By Debra Woods
Are you like me? Do you find some of the best ideas you ever had, or the most effective tasks you've ever completed are thanks to the first thought you wake up with in the morning - before you even CAN think? I have come to the conclusion that for me, pure inspiration comes to me in that transition from sleep to wakefulness, because the rest of the day, I am so pre-occupied with my own thoughts and tasks and personal needs, I am in many cases inaccessible to the spirit. But before I get started on that daily plunge into the "busi-ness" of my life, there is no static to interfere, and there are angels hovering close by looking for the signs that I am starting to wake up and before I can be distracted, they pounce!
That happened the other day. And here is the thought that came to me: "Participate in the #52Stories Project."
I'd seen headlines about it, and the idea was so obvious, considering the source, FamilySearch.org - where I served as a writing missionary for a year and a half - that we should write one story each week in 2017 - I figured it must be personal history related.

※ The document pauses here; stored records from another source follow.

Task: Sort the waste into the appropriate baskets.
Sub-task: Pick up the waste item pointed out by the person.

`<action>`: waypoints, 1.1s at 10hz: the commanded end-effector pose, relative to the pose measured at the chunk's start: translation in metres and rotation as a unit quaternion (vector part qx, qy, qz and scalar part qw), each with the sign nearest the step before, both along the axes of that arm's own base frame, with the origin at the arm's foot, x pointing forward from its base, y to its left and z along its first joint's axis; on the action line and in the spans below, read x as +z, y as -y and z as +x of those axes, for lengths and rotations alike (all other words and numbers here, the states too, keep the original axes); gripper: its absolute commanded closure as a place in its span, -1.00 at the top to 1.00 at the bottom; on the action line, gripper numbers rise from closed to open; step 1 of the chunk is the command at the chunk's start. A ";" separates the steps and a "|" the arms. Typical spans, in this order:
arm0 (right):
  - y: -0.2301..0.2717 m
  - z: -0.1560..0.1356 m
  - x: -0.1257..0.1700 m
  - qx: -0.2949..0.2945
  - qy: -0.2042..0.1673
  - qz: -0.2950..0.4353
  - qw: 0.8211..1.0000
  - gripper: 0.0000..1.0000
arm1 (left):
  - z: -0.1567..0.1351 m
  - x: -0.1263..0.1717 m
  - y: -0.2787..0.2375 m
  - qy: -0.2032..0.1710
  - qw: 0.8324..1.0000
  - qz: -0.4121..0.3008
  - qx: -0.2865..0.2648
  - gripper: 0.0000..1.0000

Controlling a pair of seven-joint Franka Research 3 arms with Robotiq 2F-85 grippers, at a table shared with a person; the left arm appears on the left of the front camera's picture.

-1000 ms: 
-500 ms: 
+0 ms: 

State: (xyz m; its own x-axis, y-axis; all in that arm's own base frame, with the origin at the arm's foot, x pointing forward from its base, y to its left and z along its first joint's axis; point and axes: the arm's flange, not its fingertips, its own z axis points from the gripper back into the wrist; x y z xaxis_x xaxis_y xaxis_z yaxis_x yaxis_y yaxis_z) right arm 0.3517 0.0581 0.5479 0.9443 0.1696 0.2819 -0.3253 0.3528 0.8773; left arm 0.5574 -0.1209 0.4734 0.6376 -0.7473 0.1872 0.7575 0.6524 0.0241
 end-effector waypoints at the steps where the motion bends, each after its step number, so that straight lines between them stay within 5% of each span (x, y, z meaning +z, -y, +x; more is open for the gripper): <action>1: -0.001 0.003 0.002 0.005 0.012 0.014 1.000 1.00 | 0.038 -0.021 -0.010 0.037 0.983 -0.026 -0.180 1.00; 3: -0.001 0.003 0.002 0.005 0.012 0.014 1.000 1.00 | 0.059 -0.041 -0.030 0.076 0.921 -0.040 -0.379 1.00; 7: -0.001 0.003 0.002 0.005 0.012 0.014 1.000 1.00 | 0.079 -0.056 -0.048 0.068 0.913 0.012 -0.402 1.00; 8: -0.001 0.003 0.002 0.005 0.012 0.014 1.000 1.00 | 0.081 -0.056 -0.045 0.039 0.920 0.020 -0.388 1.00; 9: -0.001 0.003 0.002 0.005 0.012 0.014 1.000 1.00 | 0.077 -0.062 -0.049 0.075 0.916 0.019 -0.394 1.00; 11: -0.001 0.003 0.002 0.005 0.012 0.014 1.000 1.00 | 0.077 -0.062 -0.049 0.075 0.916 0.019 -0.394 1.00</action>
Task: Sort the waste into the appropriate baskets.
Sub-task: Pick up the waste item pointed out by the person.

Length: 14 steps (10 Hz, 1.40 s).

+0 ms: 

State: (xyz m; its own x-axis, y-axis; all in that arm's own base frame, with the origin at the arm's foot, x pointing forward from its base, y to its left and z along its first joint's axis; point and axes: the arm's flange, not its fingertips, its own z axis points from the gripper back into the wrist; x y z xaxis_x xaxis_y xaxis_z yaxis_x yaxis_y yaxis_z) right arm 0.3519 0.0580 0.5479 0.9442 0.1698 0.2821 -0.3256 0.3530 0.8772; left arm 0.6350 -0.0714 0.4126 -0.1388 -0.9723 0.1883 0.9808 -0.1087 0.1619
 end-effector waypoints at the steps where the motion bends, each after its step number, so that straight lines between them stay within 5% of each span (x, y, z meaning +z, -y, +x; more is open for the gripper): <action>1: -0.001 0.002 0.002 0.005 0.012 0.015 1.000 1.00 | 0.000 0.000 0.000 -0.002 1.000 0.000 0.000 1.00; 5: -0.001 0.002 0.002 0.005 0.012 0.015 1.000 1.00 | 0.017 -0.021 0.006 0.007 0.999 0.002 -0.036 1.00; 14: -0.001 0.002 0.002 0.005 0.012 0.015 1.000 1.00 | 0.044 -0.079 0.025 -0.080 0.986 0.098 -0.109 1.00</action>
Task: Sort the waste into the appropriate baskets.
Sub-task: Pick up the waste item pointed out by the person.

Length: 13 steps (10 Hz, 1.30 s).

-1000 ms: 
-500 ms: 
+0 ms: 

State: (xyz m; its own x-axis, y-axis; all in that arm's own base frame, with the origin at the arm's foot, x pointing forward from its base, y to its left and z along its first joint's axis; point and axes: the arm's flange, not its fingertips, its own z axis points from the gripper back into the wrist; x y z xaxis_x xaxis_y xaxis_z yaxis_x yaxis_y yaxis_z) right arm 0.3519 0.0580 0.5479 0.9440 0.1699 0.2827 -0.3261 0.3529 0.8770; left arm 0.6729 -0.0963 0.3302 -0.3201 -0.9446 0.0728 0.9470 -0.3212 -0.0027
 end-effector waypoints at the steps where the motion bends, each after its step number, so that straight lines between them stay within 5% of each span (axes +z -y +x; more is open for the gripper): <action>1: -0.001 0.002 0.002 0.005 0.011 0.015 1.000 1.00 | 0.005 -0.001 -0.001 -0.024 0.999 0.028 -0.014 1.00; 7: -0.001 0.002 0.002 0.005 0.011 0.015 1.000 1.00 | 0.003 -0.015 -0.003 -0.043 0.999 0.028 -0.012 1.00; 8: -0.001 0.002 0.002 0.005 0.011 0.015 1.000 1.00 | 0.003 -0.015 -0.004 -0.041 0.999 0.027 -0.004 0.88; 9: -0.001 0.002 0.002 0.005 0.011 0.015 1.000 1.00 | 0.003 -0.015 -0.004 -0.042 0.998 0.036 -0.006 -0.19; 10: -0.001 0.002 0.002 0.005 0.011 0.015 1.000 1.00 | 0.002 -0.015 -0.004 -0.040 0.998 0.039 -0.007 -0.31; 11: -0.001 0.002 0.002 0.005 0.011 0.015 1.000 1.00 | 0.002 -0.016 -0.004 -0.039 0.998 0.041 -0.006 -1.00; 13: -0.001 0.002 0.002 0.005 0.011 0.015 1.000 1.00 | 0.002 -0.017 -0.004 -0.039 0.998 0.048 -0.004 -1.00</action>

I've known I needed to get on with writing my stories for some time now, but hadn't figured out the right vehicle to make it happen. So I saw this bit of inspiration as that vehicle.
I went with that idea and what came next was to create a monthly theme for what stories to write about. I thought them all up right then and there. But I didn't write them down.
So this morning my first thought was "Learn about the Power of Hashtags."
Huh. Since there was a hashtag in the #52Stories Project, I figured they were related.
I got up and started writing in my journal notebook I keep in my bedroom. I wrote down my list of 12 monthly themes. I wrote about my recent first real experience with Twitter, because I have been very slow to jump on that bandwagon, and only as a follower, not a tweeter!
And I finally left my room and decided to look up the #52Stories Project to see what it is REALLY about, not just what I assumed it was about. But I was right, it was a challenge to write one short story from your life each week in 2017.
Today is January 7 - the last day of the first week of the year! So I am jumping in right now to post my first story according to schedule- and really, all I am going to do is share my twelve monthly themes.
Here is the note I wrote about in my journal for why I decided to use themes:
"By having themes, I am more likely to follow through because with a brain like mine with SO MUCH capacity to create, unless I narrow the playing field - I shut down - I am overwhelmed & run & hide."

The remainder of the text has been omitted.